WHAT THE TASK ASKS: Take every line in the entries that includes the word "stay" and copy it.
# # # # # # #
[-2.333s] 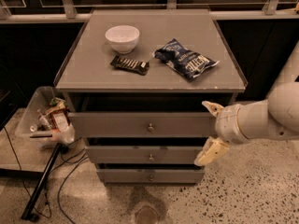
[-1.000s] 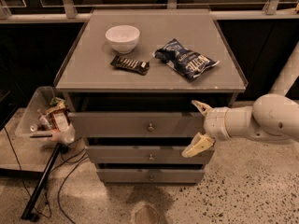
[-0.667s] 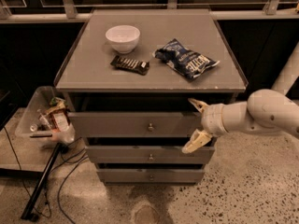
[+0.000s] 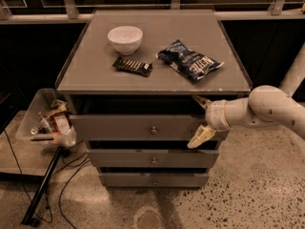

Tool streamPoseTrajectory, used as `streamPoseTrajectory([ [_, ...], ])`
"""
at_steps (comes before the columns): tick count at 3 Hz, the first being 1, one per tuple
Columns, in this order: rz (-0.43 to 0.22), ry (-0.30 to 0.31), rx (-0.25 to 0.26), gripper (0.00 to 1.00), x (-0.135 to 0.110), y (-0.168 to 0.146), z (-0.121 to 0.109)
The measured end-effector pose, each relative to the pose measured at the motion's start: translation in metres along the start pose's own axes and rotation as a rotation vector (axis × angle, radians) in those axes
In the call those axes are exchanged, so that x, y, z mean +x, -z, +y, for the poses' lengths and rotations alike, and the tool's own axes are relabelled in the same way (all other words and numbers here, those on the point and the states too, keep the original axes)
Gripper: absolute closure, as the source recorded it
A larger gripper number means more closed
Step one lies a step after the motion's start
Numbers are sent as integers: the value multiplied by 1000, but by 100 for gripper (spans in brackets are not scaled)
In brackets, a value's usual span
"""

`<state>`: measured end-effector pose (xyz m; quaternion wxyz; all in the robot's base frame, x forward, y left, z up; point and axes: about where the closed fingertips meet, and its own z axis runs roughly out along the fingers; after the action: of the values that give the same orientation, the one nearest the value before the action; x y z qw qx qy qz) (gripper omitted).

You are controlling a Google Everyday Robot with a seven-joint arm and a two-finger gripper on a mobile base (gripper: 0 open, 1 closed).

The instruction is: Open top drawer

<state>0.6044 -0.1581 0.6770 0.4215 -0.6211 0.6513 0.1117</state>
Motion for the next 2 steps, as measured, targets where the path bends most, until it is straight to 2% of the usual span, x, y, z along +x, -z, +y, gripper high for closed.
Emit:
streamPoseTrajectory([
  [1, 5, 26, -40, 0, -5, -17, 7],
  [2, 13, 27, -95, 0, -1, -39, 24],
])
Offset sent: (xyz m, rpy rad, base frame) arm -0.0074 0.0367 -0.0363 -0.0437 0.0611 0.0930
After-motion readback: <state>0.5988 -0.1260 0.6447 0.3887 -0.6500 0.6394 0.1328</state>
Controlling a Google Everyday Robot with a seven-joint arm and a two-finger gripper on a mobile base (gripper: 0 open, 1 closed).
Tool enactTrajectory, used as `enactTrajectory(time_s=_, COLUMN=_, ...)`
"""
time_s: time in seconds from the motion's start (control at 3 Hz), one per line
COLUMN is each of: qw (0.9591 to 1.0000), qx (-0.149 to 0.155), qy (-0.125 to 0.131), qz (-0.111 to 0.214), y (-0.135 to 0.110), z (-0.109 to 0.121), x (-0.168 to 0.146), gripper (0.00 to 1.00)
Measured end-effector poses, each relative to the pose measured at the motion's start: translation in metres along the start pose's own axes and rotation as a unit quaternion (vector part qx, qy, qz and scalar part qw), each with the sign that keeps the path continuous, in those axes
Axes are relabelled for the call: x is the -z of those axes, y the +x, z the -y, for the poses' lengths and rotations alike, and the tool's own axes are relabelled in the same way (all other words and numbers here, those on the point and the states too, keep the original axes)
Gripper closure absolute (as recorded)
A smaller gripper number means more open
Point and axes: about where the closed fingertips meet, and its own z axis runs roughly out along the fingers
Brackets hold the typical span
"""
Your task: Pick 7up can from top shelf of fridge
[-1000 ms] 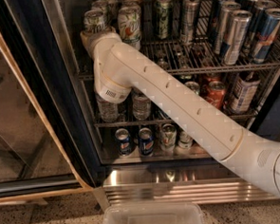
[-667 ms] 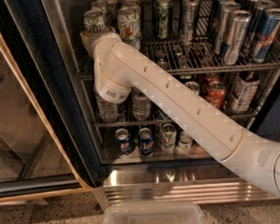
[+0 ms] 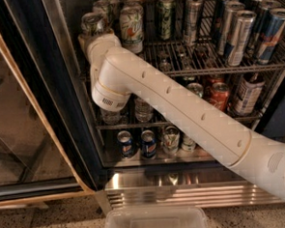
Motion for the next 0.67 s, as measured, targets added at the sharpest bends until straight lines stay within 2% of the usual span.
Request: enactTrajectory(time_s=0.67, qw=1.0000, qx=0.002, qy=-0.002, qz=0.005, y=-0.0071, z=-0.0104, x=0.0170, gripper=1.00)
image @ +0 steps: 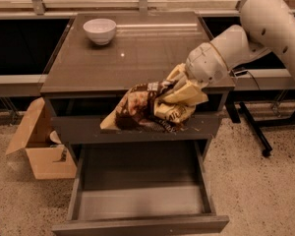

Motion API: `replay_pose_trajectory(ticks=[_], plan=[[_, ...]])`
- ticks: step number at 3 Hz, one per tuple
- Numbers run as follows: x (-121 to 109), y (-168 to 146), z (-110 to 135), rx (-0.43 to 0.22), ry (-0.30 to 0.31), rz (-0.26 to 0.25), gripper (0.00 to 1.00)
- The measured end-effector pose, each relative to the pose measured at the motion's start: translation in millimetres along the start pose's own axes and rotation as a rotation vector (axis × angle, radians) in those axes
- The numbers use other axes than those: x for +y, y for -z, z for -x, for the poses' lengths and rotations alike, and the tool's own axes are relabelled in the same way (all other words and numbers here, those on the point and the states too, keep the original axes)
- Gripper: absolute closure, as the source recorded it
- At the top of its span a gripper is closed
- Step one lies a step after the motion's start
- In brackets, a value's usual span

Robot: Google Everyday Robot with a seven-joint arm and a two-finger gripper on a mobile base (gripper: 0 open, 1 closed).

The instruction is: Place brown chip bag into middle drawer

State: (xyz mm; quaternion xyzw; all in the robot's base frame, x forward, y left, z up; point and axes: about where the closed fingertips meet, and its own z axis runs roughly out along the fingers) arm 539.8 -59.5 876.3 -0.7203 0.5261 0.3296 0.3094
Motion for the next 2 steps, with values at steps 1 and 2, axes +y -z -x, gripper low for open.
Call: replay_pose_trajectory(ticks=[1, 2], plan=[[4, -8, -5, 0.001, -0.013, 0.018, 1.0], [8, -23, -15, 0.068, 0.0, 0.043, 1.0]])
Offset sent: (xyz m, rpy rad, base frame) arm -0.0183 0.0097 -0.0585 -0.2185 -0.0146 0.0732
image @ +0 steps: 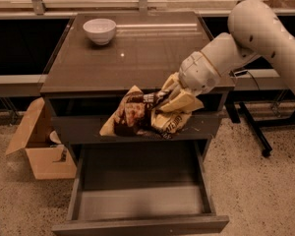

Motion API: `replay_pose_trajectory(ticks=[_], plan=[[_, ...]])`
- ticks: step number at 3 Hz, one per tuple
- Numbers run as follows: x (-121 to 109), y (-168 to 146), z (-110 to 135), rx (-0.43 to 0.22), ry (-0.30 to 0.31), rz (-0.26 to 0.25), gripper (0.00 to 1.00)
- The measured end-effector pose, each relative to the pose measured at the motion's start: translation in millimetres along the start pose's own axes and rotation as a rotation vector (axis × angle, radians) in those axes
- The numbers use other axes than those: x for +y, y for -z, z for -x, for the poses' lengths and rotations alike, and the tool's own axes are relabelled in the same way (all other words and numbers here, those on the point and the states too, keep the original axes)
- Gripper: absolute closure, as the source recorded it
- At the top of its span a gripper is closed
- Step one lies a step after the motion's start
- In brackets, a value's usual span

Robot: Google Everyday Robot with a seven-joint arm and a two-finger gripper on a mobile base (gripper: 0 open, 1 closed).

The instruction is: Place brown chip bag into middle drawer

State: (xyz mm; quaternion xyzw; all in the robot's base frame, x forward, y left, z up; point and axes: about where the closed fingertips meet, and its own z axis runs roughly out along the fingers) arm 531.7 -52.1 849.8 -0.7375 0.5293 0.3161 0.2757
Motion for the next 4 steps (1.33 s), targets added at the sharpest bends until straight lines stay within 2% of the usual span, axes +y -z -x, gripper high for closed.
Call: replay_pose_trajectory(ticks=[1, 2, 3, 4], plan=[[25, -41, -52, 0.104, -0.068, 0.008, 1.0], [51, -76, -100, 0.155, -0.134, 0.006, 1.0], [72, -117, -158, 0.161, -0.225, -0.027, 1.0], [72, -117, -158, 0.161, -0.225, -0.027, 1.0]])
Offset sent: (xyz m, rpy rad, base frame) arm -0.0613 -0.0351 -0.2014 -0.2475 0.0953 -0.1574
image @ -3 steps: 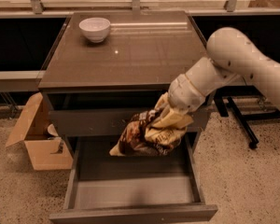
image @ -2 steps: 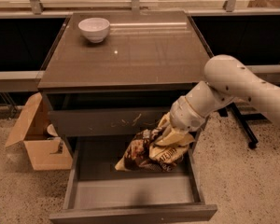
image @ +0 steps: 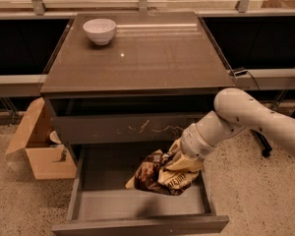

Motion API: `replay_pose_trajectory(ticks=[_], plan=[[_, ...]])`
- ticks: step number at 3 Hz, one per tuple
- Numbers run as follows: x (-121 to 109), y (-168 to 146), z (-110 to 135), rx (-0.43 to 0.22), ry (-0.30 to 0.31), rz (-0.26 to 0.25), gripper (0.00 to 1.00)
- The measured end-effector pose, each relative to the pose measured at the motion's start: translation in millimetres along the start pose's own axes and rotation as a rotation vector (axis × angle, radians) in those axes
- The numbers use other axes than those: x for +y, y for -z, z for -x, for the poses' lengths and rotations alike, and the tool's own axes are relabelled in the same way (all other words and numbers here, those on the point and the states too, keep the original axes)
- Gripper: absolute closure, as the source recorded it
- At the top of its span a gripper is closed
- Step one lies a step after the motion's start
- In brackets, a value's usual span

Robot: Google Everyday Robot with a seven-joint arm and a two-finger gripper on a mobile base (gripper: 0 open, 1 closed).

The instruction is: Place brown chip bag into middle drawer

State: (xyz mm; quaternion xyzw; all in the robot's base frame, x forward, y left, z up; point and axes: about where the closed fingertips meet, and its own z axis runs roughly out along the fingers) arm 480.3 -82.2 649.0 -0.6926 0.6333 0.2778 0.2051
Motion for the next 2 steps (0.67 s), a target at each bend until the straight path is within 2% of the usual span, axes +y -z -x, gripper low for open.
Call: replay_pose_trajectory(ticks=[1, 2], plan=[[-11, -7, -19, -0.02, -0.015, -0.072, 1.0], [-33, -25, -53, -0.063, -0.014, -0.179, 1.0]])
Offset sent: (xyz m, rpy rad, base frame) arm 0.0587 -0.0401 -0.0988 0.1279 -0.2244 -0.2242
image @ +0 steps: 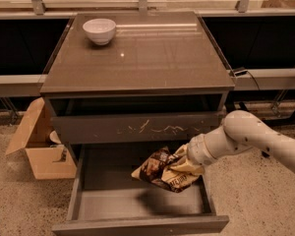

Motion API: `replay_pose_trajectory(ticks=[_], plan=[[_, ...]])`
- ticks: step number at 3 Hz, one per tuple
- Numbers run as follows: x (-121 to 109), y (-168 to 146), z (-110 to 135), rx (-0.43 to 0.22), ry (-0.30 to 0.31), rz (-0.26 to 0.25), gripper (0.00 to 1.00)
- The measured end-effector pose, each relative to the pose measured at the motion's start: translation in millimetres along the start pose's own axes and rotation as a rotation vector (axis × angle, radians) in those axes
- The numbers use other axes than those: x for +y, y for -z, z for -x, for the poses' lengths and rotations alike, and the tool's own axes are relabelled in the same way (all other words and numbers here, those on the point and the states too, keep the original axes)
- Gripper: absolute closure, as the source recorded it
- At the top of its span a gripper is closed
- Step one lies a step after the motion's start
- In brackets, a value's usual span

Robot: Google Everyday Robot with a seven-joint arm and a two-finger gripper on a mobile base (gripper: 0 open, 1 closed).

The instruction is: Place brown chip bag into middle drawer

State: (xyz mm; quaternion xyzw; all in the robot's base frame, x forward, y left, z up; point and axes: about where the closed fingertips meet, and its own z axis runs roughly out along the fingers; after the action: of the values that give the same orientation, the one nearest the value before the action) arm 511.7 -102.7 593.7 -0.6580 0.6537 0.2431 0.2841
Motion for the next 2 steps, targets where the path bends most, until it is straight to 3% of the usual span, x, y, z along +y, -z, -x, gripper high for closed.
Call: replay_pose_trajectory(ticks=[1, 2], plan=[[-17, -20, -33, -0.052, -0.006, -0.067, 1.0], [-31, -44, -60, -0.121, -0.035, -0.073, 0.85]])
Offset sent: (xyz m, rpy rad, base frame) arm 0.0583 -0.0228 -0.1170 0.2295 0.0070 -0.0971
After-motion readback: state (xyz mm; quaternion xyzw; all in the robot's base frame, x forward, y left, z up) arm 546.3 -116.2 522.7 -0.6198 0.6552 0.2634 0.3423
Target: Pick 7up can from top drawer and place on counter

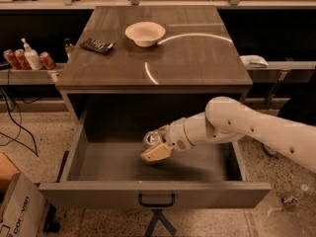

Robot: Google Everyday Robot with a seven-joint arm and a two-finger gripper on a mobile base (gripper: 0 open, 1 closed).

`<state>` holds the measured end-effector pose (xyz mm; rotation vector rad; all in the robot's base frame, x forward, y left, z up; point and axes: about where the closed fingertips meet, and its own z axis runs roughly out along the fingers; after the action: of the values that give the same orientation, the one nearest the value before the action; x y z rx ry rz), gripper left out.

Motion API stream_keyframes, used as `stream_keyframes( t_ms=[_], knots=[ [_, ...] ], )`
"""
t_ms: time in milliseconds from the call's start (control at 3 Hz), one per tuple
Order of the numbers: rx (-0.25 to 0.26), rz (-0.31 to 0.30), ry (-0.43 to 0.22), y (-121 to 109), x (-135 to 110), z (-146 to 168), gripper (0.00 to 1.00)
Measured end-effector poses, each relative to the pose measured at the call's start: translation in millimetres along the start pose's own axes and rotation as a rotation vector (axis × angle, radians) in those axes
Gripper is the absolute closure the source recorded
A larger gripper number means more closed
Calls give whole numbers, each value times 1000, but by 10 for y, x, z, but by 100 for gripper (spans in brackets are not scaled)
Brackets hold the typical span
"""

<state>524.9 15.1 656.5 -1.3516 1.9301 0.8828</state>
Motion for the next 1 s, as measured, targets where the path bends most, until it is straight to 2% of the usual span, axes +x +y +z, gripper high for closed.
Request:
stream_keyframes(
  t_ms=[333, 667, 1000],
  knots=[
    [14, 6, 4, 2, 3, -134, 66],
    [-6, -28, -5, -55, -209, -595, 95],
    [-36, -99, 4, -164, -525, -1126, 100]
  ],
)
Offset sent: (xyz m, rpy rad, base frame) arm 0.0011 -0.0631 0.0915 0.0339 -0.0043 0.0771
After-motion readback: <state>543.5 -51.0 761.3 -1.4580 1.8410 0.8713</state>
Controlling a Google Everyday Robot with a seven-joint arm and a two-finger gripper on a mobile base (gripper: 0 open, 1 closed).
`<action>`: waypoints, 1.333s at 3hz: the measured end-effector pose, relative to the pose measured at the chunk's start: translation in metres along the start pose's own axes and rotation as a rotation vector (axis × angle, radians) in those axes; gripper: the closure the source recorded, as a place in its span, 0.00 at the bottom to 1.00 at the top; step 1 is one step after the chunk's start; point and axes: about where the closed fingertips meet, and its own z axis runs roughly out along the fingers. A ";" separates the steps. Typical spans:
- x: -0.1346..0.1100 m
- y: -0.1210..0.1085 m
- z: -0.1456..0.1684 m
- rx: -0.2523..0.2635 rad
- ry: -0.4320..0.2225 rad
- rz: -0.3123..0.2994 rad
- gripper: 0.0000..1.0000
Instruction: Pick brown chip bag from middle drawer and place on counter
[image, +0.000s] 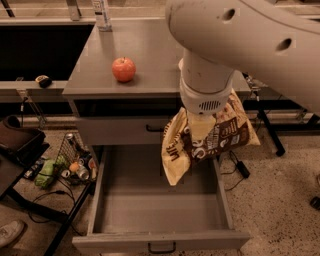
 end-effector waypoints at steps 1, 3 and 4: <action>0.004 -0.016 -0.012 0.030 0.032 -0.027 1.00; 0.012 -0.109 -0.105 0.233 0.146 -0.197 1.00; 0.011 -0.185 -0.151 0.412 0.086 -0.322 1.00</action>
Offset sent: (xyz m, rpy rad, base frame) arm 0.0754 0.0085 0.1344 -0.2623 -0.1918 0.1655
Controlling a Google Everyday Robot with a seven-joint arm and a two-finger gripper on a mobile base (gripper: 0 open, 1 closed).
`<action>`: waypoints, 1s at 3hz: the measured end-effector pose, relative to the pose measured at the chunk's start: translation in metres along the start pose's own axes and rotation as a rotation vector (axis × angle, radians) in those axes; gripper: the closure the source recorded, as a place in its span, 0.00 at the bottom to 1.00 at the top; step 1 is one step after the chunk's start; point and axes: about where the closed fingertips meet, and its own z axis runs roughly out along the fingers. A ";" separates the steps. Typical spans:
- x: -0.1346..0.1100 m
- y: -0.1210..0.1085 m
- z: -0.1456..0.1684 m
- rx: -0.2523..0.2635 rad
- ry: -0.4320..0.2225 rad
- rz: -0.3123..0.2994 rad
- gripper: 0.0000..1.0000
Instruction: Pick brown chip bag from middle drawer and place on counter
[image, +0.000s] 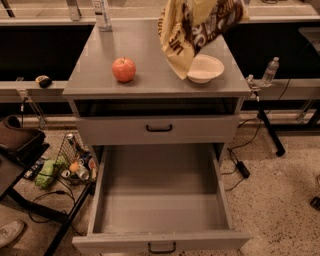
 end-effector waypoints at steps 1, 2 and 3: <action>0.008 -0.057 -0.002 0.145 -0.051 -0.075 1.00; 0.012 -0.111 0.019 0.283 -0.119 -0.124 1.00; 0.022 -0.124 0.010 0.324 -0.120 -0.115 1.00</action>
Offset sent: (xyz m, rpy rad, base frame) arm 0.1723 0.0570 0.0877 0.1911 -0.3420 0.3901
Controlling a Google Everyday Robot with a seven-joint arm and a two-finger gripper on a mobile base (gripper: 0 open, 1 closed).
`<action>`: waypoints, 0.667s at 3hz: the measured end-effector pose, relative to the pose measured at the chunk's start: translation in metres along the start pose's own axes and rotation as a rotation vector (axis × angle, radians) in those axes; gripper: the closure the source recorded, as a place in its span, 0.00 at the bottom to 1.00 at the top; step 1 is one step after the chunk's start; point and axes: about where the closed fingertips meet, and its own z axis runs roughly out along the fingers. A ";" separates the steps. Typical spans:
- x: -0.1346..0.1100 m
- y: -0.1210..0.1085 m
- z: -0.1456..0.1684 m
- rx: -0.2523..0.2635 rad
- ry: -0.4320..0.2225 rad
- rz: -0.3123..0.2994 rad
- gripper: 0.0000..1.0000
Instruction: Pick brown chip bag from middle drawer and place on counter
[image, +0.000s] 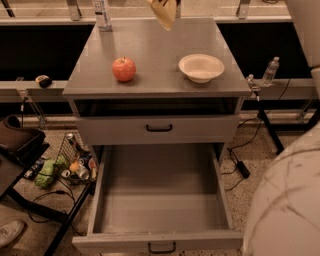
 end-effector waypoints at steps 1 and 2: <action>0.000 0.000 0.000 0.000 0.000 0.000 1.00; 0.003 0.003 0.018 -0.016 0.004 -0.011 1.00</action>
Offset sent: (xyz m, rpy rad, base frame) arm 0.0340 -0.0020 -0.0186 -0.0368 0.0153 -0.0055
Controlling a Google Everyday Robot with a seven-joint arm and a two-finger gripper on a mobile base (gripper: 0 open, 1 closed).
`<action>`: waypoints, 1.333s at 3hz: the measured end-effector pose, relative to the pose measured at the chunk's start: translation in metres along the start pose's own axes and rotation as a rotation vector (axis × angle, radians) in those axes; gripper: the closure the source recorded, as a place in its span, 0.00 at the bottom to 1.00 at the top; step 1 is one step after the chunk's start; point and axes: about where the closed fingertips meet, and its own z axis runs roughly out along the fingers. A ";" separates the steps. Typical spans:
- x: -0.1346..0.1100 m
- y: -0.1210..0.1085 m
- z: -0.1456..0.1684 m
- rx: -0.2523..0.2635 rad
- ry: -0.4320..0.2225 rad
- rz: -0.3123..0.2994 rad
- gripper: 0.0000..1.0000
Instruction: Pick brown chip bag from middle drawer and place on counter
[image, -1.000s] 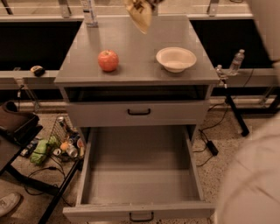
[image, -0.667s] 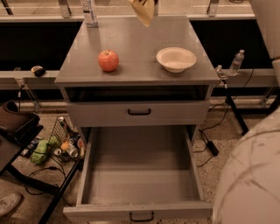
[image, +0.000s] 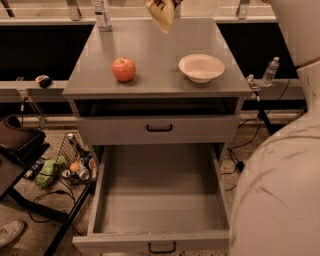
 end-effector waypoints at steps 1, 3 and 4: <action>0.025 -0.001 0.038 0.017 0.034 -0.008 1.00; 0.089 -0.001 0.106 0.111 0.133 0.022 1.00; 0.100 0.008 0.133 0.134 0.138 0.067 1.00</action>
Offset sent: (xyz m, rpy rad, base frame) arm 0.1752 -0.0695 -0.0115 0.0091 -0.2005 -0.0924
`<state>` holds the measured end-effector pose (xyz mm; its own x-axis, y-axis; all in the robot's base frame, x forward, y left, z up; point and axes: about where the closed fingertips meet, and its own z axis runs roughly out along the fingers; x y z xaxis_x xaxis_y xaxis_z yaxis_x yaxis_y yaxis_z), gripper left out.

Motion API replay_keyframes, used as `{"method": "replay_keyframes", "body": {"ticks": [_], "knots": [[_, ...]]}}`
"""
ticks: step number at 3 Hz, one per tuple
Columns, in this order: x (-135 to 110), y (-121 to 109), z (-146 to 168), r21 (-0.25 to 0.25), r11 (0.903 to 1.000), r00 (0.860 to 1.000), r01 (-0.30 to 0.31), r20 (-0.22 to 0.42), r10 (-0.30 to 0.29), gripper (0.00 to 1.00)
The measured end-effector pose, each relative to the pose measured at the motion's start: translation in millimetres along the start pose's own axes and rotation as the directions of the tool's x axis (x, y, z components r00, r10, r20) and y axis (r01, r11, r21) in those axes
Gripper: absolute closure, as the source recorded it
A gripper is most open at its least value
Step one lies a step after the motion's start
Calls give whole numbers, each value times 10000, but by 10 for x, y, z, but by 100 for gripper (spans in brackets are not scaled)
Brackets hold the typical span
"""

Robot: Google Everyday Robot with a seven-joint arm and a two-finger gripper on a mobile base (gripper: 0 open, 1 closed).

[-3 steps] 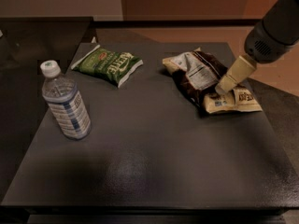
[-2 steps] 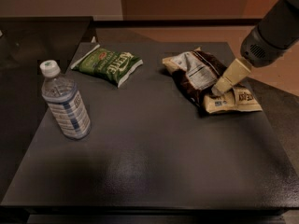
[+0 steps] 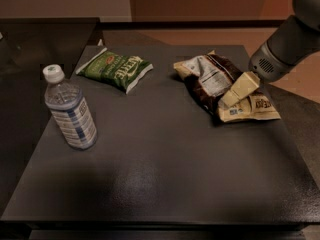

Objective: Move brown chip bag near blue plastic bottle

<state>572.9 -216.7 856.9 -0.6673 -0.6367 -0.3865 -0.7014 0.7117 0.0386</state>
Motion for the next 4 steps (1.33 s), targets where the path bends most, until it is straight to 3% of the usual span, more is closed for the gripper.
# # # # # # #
EXERCISE OUTPUT:
Motion for the next 0.67 s, as measured, targets added at the sharpest bends until straight lines stay within 2% of the usual span.
Motion for the next 4 steps (1.33 s), targets added at the sharpest bends until straight lines stay within 2% of the usual span, axes +y -z -x, gripper high for closed.

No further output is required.